Final answer:
The students sold approximately 161 cold sandwiches, 322 hot dogs, and 81 hamburgers.
Step-by-step explanation:
Let's assume the number of cold sandwiches sold as x, hot dogs sold as 2x (twice as many as cold sandwiches), and hamburgers sold as y.
From the given information, we can form the following equations:
$2.5x + $1.5(2x) + $2y = $1060.50 (equation 1)
x + 2x + y = 562 (equation 2)
We can simplify equation 1 by multiplying each term by 2:
5x + 3x + 4y = 2121 (equation 3)
Now, we have a system of three equations with three variables (x, 2x, and y).

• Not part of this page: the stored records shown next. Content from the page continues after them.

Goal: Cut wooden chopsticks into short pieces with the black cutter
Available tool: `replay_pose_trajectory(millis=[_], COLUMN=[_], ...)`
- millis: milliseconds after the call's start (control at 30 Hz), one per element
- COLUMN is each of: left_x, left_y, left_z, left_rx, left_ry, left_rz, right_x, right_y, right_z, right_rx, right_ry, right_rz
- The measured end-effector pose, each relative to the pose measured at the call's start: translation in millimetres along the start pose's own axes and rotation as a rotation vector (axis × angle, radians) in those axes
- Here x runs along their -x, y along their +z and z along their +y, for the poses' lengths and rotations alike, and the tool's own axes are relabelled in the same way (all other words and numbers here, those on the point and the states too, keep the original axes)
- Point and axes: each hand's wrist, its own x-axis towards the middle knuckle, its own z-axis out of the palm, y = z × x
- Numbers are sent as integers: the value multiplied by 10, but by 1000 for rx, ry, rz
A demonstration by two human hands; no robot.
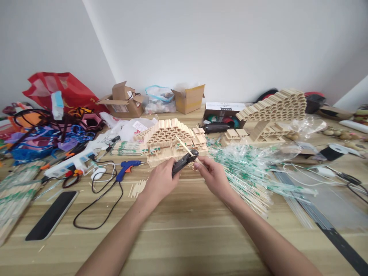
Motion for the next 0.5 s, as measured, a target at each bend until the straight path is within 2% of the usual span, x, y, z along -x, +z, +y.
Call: replay_pose_trajectory(millis=[267, 500], left_x=[-3, -16], left_y=[7, 29], left_z=[12, 10], left_rx=[50, -32], left_ry=[-38, -79], left_rz=[-12, -57], right_x=[0, -3], right_y=[7, 29], right_z=[15, 81], right_rx=[27, 49], right_ry=[-11, -2], right_rz=[8, 7])
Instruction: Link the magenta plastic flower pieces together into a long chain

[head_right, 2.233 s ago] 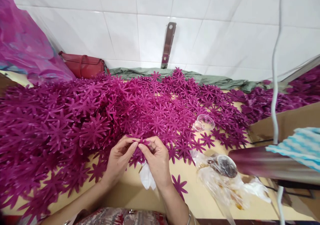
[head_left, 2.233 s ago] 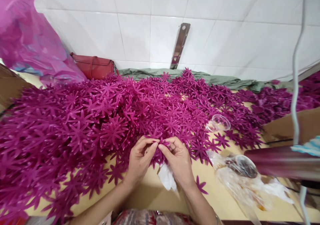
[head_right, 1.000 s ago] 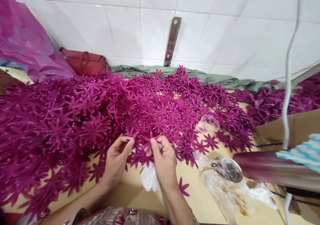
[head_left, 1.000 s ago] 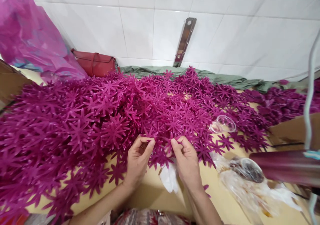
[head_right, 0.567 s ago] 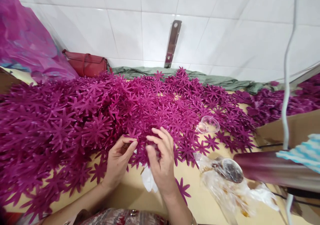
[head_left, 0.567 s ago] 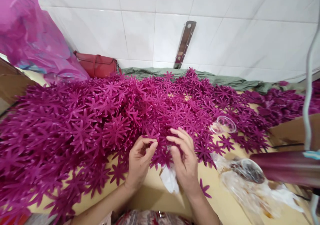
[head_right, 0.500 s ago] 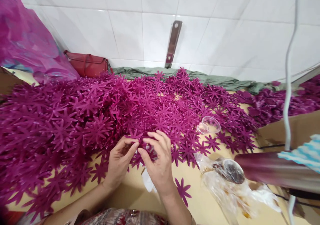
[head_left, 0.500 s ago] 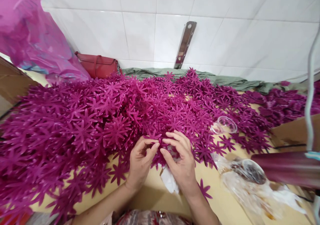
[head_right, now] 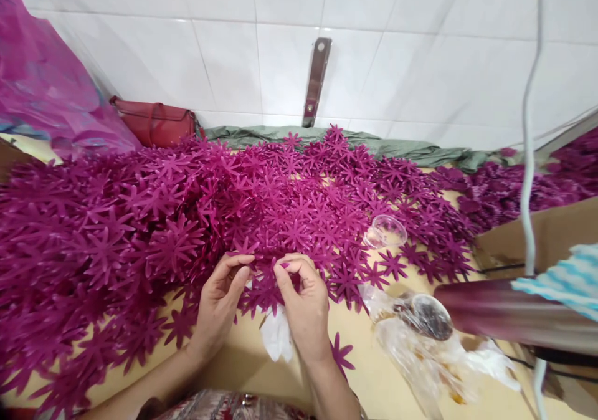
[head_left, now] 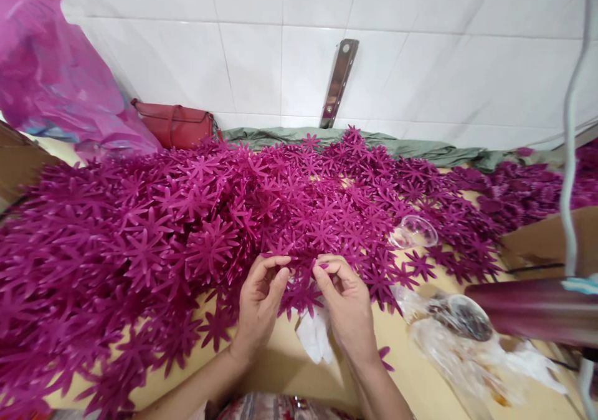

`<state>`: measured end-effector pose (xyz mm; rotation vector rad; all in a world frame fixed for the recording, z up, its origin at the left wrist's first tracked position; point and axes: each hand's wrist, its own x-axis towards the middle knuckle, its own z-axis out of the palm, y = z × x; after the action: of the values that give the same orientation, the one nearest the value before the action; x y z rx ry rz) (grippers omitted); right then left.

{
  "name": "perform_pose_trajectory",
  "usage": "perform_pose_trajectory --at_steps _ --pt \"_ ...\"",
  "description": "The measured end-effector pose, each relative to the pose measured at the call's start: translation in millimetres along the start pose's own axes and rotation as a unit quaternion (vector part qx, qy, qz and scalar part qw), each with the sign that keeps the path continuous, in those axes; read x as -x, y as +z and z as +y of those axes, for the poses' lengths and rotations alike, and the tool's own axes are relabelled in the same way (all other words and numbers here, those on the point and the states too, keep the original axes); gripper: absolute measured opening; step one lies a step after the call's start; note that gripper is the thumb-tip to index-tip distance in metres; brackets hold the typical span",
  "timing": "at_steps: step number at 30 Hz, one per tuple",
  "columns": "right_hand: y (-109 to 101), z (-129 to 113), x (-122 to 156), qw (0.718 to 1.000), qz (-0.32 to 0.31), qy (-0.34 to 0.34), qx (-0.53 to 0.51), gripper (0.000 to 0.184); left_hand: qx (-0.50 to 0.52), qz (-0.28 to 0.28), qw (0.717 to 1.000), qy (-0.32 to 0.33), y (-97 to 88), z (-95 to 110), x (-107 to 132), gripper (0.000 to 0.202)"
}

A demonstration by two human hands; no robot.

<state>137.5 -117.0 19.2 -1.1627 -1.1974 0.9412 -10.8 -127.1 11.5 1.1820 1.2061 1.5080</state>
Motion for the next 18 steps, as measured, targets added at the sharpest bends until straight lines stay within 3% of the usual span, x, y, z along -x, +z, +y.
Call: perform_pose_trajectory --at_steps 3,6,10,13,18 --pt "-0.9 -0.7 1.0 1.000 0.014 -0.011 0.019 0.018 0.009 -0.002 1.000 -0.009 0.0 -2.8 0.5 0.018" --pt "-2.6 -6.4 1.2 0.988 0.065 -0.099 0.096 0.012 0.013 0.009 1.000 -0.013 -1.2 -3.3 0.1 0.016" --pt "-3.3 -13.3 2.0 0.916 0.116 -0.297 0.243 0.014 -0.040 -0.069 0.996 -0.025 -5.6 -1.8 -0.5 0.027" --pt "-0.5 -12.4 5.0 0.869 0.085 -0.370 0.317 0.022 -0.035 -0.107 0.994 -0.013 -6.3 -2.5 -0.7 0.024" --pt "5.4 -6.7 9.9 0.847 0.001 -0.393 0.357 0.023 0.032 -0.016 0.999 -0.028 -0.6 -5.2 -2.1 0.014"
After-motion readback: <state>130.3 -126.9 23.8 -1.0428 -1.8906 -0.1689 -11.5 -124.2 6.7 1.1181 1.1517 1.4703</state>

To solve this system using row reduction, we can write the augmented matrix as:
[ 5 3 4 | 2121 ]
[ 1 2 1 | 562 ]
Performing row reduction by subtracting the first row from 5 times the second row:
[ 0 7 -1 | 2911 ]
[ 1 2 1 | 562 ]
Then, divide the second row by 7:
[ 0 1 -1/7 | 415.857 ]
[ 1 2 1 | 562 ]
Finally, perform row reduction again by subtracting the second row from twice the first row:
[ 0 0 9/7 | 2301.714 ]
[ 1 2 1 | 562 ]
So, we have found that x = 161.143, 2x = 322.286, and y = 80.571. Since we cannot have a fraction of an item, we need to round each value to the nearest whole number. Therefore, the students sold approximately 161 cold sandwiches, 322 hot dogs, and 81 hamburgers.